[DNM] kafka-consumer: Add logging for DDL and DML events to improve downstream write visibility #3671

tenfyzhong · 2025-12-17T08:15:01Z

What problem does this PR solve?

Issue Number: close #xxx

What is changed and how it works?

This PR enhances the observability of the Kafka consumer's writer component by adding detailed logging for DDL and DML events before they are written to the downstream sink.
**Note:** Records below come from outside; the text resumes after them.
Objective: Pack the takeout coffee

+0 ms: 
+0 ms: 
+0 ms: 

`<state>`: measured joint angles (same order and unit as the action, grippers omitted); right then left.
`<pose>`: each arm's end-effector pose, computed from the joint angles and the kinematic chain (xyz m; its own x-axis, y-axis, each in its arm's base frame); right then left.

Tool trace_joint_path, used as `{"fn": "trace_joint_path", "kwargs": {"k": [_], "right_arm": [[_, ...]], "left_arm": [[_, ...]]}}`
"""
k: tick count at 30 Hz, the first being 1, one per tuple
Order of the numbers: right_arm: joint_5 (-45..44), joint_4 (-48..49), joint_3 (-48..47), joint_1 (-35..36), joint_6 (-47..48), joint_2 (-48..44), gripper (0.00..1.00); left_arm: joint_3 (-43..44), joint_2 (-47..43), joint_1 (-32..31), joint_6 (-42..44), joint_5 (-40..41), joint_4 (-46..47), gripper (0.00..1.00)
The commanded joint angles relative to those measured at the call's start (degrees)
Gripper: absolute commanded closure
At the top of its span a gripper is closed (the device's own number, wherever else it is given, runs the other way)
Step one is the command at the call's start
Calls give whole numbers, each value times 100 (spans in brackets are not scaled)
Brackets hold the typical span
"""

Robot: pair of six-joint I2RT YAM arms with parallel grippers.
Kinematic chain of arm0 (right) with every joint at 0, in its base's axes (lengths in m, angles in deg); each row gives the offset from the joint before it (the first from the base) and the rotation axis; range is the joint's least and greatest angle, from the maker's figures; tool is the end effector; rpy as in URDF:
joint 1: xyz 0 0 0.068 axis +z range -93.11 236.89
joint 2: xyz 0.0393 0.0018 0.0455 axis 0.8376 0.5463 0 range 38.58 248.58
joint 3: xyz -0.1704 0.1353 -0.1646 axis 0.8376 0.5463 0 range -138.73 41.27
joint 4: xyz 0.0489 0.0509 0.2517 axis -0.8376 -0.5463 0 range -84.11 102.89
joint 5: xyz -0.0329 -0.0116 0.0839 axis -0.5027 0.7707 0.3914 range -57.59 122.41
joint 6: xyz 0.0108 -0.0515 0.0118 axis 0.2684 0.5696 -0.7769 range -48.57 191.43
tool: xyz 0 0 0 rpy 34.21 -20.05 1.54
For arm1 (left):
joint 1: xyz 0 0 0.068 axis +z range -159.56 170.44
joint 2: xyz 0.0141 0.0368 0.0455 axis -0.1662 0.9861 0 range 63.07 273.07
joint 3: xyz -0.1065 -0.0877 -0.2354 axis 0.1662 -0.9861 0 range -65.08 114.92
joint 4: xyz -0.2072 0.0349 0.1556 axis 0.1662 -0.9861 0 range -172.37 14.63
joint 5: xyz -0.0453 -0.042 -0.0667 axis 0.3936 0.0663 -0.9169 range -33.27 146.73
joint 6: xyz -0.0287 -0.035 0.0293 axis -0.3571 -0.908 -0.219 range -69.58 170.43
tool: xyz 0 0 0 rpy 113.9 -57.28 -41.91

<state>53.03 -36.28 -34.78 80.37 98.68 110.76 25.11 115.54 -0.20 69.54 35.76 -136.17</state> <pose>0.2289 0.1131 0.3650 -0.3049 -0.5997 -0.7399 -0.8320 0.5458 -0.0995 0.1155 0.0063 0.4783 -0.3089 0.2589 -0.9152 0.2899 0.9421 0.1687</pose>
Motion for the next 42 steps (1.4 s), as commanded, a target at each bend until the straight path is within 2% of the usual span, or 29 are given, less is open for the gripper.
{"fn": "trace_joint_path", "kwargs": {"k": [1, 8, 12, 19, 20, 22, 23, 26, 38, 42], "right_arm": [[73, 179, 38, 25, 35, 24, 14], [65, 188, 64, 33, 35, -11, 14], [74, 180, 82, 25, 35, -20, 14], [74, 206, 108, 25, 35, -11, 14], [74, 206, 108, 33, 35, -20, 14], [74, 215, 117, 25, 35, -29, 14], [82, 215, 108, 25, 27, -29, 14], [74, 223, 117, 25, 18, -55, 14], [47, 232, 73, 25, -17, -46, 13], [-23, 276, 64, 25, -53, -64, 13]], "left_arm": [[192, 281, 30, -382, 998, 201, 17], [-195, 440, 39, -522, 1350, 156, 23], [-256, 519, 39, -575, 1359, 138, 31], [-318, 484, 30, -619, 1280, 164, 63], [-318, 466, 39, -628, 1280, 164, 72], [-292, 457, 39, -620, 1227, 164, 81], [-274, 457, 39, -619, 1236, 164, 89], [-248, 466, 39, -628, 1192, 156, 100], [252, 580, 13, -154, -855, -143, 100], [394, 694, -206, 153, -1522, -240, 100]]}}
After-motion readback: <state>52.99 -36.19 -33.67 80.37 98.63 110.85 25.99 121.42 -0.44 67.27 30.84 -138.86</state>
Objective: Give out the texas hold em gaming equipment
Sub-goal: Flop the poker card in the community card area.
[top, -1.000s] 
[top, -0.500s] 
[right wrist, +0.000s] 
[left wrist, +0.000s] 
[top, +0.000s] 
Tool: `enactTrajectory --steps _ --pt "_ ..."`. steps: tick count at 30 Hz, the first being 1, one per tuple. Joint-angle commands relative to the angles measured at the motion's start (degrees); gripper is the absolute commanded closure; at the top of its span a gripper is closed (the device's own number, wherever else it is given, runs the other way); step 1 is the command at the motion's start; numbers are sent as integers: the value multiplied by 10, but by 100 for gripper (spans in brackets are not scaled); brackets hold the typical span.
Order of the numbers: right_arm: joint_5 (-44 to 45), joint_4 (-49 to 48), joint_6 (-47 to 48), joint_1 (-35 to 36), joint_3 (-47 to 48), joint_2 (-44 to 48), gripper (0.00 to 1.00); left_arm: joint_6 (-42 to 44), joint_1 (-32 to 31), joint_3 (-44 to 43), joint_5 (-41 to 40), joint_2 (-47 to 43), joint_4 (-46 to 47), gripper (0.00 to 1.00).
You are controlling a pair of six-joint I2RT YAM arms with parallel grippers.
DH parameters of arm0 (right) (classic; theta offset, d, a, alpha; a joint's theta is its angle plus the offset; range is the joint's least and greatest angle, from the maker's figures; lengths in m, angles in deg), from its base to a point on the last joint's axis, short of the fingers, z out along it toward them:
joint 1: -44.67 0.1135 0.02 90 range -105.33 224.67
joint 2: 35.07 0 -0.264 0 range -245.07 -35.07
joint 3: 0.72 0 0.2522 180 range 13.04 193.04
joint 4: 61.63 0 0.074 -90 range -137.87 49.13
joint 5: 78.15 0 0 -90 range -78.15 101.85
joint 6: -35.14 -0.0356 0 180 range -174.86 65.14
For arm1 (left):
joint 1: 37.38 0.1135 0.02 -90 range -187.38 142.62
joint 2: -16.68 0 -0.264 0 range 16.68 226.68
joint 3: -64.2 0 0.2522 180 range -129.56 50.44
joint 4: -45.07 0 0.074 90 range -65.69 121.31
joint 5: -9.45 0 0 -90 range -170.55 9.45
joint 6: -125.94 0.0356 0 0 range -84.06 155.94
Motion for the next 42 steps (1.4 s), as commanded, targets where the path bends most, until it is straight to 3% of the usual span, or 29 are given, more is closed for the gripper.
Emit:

The changes improve debugging and monitoring capabilities by providing a clear audit trail of data being processed.

Key changes include:

Added comprehensive Info level logs for DDL events being written to the downstream, capturing schema, table, commit timestamp, query, and DDL type.
Added detailed Info level logs for DML events being written to the downstream, capturing schema, table, table ID, commit timestamp, start timestamp, row count, and a string representation of the rows.
The logging is placed immediately before the sink operations (WriteBlockEvent for DDL and AddDMLEvent for DML) to ensure the logged information reflects the exact data being sent.
For DDL events, logging is added in both the case where no preceding DML events need to be flushed and the case where DML events are flushed first.
For DML events, logging is added in both the DDL-triggered flush path and the watermark-triggered flush path.
Removed a less informative log line after adding a DML event in the watermark flush path, as it's superseded by the new, more detailed log.

Check List

Tests

Unit test
Integration test
Manual test (add detailed scripts or steps below)
No code

Manual testing steps:

Start a TiCDC cluster with Kafka sink configured.
Perform DDL operations (e.g., CREATE TABLE, ALTER TABLE) on the upstream TiDB.
Perform DML operations (e.g., INSERT, UPDATE, DELETE) on the upstream TiDB.
Observe the TiCDC logs to verify that the new detailed logs for DDL and DML events appear as expected when the Kafka consumer writer processes them.

Questions

Will it cause performance regression or break compatibility?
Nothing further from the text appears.